Data entries
_ _ _

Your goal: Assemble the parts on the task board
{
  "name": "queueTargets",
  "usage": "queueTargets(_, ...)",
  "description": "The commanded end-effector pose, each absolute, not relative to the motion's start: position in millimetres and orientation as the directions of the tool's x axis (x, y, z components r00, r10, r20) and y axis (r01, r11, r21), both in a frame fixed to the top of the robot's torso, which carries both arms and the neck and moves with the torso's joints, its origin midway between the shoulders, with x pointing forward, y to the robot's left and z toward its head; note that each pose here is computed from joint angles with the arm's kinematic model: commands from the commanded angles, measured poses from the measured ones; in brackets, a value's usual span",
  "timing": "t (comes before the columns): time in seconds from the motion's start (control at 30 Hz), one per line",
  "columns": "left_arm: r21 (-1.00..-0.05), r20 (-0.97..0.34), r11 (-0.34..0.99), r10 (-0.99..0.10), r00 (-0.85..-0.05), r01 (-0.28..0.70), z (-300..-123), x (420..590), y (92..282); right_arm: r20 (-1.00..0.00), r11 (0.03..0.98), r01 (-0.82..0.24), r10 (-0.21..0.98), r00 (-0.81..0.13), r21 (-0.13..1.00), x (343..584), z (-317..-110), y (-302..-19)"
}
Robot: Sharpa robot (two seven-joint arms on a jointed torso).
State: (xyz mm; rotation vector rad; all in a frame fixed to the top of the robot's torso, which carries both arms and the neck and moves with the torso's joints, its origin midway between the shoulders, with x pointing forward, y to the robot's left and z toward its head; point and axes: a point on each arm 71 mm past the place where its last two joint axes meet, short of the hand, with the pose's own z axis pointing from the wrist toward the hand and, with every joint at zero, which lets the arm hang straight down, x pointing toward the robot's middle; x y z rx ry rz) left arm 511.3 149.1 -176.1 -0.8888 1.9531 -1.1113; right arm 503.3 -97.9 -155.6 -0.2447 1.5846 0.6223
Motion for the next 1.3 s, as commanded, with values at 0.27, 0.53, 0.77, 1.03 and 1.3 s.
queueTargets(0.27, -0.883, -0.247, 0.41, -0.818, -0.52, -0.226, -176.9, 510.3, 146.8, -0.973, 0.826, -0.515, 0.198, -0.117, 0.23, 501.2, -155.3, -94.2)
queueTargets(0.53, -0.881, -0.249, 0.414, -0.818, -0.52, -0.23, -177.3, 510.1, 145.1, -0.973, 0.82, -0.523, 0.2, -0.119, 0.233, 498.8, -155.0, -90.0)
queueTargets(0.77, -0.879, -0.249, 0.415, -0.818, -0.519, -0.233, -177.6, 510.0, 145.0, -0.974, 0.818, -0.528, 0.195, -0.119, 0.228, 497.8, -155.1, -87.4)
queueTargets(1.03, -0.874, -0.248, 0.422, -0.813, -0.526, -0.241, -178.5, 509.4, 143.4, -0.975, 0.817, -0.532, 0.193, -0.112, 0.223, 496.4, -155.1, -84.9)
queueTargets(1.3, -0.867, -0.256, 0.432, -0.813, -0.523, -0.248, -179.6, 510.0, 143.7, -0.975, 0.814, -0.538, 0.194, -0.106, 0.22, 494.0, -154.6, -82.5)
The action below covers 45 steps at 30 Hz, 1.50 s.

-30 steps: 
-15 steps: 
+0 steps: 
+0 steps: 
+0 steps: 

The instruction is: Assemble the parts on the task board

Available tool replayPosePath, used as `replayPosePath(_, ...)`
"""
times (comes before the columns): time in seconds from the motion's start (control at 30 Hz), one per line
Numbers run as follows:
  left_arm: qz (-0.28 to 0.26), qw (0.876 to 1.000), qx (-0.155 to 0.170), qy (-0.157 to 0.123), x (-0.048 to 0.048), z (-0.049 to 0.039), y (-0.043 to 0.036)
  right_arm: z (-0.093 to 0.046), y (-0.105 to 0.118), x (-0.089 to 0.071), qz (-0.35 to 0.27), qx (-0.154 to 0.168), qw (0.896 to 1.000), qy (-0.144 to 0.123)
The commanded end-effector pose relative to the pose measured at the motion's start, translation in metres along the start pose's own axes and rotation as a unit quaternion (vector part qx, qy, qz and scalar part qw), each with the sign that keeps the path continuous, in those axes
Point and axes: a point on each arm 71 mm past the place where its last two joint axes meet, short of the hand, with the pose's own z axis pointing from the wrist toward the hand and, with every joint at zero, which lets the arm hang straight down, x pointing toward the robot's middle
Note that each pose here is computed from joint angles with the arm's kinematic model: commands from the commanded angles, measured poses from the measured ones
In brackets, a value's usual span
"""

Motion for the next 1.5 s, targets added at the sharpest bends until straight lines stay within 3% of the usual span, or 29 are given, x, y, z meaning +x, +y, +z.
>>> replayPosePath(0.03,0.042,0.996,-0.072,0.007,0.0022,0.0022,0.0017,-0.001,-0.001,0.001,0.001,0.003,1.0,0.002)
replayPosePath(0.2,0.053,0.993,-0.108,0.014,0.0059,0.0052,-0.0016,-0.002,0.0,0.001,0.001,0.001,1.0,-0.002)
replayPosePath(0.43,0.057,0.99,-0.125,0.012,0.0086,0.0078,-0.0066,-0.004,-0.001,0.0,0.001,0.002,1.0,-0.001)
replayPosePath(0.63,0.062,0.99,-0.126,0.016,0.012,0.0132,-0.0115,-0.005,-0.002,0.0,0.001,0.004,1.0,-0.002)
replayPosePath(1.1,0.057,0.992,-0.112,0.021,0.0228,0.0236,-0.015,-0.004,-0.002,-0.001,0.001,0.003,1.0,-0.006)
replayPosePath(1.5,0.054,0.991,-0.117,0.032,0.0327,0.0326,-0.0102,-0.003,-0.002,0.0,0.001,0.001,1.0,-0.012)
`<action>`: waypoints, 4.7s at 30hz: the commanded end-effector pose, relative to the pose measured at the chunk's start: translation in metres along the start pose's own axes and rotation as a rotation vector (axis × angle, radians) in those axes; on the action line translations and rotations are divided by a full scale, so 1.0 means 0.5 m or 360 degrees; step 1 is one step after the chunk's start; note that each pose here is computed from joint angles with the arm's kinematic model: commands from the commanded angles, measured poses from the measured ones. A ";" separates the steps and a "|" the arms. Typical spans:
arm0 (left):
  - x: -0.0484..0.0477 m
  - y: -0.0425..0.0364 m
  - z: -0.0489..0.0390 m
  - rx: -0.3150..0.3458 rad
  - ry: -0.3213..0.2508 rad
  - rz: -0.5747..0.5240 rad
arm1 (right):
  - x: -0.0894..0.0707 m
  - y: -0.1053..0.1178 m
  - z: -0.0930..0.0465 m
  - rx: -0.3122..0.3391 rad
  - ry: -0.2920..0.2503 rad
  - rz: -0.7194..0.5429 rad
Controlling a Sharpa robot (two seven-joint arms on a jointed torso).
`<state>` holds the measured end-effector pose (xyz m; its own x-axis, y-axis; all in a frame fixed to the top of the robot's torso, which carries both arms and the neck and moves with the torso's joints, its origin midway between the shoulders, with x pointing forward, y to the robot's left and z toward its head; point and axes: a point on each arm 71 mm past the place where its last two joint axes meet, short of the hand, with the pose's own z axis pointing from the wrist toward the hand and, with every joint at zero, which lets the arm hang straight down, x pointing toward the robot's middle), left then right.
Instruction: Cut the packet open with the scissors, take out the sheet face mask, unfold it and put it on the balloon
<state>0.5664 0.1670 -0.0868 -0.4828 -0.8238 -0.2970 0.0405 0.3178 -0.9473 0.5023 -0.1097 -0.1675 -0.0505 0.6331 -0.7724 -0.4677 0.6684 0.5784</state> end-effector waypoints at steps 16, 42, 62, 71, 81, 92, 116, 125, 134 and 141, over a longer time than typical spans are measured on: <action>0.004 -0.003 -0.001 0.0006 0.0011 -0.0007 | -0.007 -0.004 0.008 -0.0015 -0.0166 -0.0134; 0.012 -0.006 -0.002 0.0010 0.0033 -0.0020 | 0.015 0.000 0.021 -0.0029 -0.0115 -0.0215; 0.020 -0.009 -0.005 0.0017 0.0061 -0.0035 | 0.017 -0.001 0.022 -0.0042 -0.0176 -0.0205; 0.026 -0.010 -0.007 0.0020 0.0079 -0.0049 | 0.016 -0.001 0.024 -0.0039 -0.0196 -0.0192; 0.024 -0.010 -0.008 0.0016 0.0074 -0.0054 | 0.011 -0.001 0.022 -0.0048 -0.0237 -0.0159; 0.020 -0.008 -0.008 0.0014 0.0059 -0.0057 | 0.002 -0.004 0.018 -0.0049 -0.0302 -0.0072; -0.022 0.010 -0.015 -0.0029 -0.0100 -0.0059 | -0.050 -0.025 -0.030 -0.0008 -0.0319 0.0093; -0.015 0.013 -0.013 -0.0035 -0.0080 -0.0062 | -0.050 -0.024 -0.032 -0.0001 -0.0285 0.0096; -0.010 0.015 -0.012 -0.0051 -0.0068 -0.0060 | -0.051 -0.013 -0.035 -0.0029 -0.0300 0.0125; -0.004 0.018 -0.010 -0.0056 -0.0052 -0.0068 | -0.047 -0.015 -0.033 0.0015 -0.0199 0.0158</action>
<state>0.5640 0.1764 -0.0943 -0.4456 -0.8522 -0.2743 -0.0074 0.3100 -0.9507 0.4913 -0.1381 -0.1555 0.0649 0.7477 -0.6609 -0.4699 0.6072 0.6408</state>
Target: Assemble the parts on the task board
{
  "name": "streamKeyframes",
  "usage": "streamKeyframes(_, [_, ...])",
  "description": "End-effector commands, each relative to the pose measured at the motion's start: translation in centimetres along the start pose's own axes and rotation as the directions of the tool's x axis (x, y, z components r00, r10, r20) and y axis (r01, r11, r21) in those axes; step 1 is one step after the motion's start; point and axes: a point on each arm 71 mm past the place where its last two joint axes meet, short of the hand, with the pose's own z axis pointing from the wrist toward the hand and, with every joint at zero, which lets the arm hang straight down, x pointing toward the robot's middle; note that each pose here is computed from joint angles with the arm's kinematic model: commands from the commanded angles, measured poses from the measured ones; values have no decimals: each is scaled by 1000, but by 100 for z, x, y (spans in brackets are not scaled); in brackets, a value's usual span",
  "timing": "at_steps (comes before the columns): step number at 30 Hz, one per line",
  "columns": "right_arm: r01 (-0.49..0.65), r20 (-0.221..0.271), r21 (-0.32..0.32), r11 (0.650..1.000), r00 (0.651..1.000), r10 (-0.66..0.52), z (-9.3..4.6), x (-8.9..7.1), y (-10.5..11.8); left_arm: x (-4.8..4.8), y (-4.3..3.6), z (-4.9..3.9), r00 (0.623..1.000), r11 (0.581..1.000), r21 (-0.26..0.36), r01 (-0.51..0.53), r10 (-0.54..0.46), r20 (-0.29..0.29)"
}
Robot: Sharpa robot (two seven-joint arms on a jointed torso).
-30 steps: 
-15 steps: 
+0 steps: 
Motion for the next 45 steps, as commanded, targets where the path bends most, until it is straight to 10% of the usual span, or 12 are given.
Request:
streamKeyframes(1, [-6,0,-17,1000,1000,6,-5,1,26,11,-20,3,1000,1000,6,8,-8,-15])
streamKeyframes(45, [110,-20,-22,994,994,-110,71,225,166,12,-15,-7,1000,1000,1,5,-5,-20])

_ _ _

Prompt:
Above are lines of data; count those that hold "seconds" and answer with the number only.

Answer to the problem:
2